→ **To do**: Carry over every entry exactly as it appears in the records.
───── Material shown
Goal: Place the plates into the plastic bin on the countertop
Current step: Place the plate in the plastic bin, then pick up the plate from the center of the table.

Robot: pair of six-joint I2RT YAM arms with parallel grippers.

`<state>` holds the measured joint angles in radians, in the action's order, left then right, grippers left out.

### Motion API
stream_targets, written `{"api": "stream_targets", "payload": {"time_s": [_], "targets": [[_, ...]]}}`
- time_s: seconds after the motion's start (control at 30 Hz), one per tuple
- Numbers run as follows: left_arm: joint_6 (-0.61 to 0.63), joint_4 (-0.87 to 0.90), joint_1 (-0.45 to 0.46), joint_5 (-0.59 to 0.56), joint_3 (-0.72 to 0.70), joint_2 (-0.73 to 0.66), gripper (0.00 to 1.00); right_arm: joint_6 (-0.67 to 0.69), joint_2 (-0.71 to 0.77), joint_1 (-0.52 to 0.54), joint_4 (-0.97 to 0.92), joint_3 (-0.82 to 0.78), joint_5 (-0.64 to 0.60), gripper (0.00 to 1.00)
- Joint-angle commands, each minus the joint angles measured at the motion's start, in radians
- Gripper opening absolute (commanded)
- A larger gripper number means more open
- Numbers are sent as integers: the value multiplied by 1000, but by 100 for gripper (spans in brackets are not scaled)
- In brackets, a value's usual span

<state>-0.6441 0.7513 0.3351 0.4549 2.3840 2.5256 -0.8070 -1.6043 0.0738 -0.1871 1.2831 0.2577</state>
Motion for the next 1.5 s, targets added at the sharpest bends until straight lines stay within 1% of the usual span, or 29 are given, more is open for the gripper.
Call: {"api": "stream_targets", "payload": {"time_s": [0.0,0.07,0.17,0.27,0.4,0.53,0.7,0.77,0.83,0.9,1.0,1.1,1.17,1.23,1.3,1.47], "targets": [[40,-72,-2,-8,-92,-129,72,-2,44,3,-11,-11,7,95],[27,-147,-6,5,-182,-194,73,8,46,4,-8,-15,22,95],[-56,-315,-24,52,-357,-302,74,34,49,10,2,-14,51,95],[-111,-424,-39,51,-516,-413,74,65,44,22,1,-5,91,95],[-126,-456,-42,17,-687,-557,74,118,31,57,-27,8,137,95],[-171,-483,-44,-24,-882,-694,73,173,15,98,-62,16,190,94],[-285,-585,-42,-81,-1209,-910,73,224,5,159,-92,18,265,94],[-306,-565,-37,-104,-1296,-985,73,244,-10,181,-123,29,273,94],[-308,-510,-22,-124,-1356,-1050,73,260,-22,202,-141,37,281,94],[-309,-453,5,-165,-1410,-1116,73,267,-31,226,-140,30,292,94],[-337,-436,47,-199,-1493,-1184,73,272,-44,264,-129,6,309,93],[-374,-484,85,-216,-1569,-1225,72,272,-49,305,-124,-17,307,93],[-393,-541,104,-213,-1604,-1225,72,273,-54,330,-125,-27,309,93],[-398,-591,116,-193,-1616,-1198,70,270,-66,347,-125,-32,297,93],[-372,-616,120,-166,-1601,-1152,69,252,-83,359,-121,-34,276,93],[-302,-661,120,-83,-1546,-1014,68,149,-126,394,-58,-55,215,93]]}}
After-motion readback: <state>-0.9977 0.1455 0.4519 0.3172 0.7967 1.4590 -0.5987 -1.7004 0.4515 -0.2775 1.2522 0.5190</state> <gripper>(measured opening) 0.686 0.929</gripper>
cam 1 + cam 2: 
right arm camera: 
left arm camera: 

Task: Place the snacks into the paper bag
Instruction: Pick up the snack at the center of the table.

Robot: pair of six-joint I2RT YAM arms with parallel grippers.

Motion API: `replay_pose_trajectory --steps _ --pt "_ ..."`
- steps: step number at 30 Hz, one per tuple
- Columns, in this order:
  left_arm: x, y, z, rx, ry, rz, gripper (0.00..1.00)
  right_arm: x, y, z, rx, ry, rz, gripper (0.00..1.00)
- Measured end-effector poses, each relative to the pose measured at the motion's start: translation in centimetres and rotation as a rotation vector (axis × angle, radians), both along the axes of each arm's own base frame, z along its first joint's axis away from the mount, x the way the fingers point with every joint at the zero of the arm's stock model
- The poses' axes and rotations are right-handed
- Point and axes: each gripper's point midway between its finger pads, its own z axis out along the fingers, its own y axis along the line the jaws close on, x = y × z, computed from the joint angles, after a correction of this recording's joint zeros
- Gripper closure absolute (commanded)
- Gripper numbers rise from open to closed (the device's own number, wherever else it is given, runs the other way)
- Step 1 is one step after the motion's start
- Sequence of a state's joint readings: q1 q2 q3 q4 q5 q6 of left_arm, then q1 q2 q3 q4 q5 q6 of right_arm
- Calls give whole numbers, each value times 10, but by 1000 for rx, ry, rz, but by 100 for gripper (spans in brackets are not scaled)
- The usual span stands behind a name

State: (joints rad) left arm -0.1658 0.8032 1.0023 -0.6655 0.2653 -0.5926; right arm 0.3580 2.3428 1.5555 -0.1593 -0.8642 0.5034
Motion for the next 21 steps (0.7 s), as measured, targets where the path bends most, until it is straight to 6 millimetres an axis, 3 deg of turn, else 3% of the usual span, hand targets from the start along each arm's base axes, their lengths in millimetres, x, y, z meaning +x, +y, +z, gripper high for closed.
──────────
→ **Solution to this exercise**:
Goal: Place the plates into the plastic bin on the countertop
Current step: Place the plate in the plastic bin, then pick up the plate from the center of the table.

Robot: pair of six-joint I2RT YAM arms with parallel grippers.

`<state>` holds the measured joint angles in radians, in the action's order, left then right, grippers left out.

### Motion API
stream_targets, written `{"api": "stream_targets", "payload": {"time_s": [_], "targets": [[_, ...]]}}`
- time_s: seconds after the motion's start (control at 30 Hz), one per tuple
- Numbers run as follows: left_arm: joint_6 (-0.61 to 0.63), joint_4 (-0.87 to 0.90), joint_1 (-0.45 to 0.46), joint_5 (-0.59 to 0.56), joint_3 (-0.72 to 0.70), joint_2 (-0.73 to 0.66), gripper (0.00 to 1.00); right_arm: joint_6 (-0.67 to 0.69), joint_2 (-0.71 to 0.77), joint_1 (-0.52 to 0.54), joint_4 (-0.97 to 0.92), joint_3 (-0.82 to 0.78), joint_5 (-0.64 to 0.60), gripper (0.00 to 1.00)
- Joint-angle commands, each minus the joint angles measured at the motion's start, in radians
- Gripper opening absolute (commanded)
- A larger gripper number means more open
- Numbers are sent as integers: the value multiplied by 1000, but by 100 for gripper (spans in brackets are not scaled)
- In brackets, a value's usual span

<state>-0.6441 0.7513 0.3351 0.4549 2.3840 2.5256 -0.8070 -1.6043 0.0738 -0.1871 1.2831 0.2577</state>
Motion for the next 1.5 s, targets added at the sharpest bends until straight lines stay within 1% of the usual span, or 29 are given, more is open for the gripper.
Call: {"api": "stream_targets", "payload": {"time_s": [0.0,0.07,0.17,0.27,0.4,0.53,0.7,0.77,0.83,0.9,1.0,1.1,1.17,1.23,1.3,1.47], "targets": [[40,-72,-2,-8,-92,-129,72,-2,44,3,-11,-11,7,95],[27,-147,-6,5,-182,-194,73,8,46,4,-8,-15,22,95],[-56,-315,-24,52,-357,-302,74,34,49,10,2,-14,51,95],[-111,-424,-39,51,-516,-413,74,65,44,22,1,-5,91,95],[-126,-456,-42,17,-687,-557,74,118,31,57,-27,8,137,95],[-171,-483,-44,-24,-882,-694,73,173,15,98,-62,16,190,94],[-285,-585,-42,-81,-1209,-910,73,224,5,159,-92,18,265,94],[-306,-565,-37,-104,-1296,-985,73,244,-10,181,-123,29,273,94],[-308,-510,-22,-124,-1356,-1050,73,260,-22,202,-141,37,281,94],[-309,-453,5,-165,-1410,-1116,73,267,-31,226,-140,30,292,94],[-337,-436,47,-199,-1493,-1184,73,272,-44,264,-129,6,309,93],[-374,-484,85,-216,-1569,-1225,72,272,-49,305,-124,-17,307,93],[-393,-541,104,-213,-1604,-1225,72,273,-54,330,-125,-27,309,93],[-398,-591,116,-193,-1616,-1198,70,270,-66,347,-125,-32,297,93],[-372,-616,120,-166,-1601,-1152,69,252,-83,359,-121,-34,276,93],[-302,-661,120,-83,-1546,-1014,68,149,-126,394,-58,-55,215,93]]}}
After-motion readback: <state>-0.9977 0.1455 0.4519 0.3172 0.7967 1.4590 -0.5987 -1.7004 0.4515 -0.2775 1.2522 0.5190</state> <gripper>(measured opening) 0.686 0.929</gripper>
cam 1 + cam 2: 
right arm camera: 
left arm camera: 

Task: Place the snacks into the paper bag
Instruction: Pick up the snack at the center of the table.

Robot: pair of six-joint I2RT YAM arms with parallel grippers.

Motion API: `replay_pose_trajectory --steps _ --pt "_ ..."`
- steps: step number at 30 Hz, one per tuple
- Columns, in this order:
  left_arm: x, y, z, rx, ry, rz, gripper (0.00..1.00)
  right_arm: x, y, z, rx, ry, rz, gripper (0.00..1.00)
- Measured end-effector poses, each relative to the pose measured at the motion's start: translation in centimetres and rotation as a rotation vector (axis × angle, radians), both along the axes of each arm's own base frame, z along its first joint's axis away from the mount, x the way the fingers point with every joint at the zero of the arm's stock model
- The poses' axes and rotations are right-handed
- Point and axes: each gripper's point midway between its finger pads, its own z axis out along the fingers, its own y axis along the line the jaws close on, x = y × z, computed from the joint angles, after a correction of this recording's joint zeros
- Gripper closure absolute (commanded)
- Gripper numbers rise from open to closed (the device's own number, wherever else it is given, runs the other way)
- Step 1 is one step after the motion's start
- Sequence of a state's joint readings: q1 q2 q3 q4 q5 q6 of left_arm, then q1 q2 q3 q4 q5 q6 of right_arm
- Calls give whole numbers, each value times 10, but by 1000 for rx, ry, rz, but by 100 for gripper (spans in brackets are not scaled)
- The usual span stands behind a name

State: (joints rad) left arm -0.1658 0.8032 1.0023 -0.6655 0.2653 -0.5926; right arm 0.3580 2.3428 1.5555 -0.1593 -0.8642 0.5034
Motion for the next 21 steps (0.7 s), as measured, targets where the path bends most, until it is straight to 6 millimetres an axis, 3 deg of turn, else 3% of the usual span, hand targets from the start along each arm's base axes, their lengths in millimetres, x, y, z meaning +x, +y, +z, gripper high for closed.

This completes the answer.